* Data entries:
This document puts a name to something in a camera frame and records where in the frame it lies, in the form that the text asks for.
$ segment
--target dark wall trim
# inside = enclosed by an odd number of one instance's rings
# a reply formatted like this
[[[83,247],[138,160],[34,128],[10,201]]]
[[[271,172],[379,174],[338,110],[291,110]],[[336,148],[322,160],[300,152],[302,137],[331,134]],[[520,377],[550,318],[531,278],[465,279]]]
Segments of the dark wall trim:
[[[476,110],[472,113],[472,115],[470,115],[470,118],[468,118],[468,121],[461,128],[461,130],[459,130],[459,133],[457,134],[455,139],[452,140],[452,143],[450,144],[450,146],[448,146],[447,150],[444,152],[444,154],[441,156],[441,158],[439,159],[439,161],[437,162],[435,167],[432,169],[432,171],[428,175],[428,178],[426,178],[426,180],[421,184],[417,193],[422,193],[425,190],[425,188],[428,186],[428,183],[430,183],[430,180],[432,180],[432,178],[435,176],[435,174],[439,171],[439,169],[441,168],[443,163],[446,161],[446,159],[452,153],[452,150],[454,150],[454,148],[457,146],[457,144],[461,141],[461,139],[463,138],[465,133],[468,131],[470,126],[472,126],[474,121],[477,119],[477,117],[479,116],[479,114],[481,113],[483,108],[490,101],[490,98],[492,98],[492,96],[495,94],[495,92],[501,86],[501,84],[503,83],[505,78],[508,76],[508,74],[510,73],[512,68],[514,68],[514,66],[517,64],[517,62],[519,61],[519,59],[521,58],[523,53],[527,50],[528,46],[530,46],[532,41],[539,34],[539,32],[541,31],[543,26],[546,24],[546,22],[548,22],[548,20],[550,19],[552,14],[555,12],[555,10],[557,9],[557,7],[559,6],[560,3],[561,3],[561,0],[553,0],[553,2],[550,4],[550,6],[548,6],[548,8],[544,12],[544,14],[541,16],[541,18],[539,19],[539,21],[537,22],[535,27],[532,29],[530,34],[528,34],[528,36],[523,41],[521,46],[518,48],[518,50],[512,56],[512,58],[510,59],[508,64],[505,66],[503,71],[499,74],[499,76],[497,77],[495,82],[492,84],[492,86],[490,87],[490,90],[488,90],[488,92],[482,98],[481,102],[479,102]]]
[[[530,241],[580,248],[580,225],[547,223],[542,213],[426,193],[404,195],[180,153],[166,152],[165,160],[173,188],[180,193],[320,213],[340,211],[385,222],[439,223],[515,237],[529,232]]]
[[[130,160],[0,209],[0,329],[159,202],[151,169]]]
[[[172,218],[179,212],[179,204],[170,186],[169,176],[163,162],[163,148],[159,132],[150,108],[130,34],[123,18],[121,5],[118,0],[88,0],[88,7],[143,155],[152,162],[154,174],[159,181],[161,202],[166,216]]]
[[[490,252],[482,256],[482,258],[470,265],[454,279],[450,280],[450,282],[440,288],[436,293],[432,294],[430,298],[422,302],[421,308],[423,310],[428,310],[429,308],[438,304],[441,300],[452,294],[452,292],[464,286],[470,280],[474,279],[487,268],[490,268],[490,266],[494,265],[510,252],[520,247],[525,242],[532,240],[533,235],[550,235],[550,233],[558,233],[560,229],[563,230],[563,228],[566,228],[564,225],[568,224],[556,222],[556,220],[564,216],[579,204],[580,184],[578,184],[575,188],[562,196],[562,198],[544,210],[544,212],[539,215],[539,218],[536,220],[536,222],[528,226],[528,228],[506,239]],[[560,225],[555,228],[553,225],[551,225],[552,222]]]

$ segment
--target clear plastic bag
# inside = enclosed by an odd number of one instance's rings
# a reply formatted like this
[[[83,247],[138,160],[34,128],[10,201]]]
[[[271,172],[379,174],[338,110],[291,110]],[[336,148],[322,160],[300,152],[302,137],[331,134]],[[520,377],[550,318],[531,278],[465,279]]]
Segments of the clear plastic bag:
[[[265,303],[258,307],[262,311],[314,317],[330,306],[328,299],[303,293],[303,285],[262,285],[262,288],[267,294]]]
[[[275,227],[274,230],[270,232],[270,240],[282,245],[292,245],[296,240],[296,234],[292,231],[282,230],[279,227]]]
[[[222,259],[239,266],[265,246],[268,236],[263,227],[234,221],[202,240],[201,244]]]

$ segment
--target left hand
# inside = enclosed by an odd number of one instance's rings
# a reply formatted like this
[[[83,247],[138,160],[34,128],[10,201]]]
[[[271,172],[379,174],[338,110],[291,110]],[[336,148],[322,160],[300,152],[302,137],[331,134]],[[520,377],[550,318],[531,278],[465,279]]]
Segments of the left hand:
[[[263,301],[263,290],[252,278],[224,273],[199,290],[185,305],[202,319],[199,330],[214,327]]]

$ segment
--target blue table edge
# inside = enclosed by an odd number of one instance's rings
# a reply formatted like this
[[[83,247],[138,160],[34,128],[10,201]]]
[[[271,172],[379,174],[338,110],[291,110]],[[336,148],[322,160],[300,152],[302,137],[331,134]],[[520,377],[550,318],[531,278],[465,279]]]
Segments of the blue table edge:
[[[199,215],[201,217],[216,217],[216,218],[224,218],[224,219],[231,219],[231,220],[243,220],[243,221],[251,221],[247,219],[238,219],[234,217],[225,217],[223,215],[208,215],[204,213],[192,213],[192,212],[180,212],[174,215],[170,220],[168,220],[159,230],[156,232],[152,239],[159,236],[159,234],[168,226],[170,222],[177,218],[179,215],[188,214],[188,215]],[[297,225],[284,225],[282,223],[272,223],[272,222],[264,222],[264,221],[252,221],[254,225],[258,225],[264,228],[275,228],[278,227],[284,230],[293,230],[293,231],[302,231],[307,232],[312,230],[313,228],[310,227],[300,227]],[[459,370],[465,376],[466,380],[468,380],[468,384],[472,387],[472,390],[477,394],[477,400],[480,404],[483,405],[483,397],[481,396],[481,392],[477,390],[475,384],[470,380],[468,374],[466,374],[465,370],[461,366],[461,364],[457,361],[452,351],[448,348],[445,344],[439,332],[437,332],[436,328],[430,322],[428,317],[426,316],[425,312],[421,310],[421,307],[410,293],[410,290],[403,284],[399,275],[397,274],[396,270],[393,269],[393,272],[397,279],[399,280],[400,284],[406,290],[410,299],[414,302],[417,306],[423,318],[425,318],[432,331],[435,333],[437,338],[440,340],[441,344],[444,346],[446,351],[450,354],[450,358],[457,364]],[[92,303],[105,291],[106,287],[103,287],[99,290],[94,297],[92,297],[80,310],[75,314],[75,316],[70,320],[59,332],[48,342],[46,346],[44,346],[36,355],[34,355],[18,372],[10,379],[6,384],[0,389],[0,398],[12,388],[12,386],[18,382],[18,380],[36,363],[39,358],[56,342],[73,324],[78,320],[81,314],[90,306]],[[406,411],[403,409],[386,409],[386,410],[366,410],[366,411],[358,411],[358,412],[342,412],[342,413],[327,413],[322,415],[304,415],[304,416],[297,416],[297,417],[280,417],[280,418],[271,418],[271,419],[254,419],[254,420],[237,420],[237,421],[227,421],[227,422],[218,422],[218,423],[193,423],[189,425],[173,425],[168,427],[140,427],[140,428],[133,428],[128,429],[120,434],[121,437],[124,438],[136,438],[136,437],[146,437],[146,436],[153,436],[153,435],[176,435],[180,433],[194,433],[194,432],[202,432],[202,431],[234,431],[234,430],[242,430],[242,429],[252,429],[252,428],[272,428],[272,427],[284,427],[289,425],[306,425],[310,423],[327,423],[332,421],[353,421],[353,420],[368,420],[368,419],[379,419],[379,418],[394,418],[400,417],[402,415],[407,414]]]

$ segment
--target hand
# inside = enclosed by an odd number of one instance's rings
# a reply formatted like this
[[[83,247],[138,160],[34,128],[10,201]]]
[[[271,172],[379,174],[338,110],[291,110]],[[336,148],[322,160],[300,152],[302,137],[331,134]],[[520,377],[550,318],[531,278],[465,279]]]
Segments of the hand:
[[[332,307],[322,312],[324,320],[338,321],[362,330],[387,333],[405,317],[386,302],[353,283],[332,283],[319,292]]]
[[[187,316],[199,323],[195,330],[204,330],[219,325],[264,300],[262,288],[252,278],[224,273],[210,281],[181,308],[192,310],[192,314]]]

* Directions for this task:
Say how many lines of the data include the string "target". Nothing other than the number should be given.

* Exercise solution:
5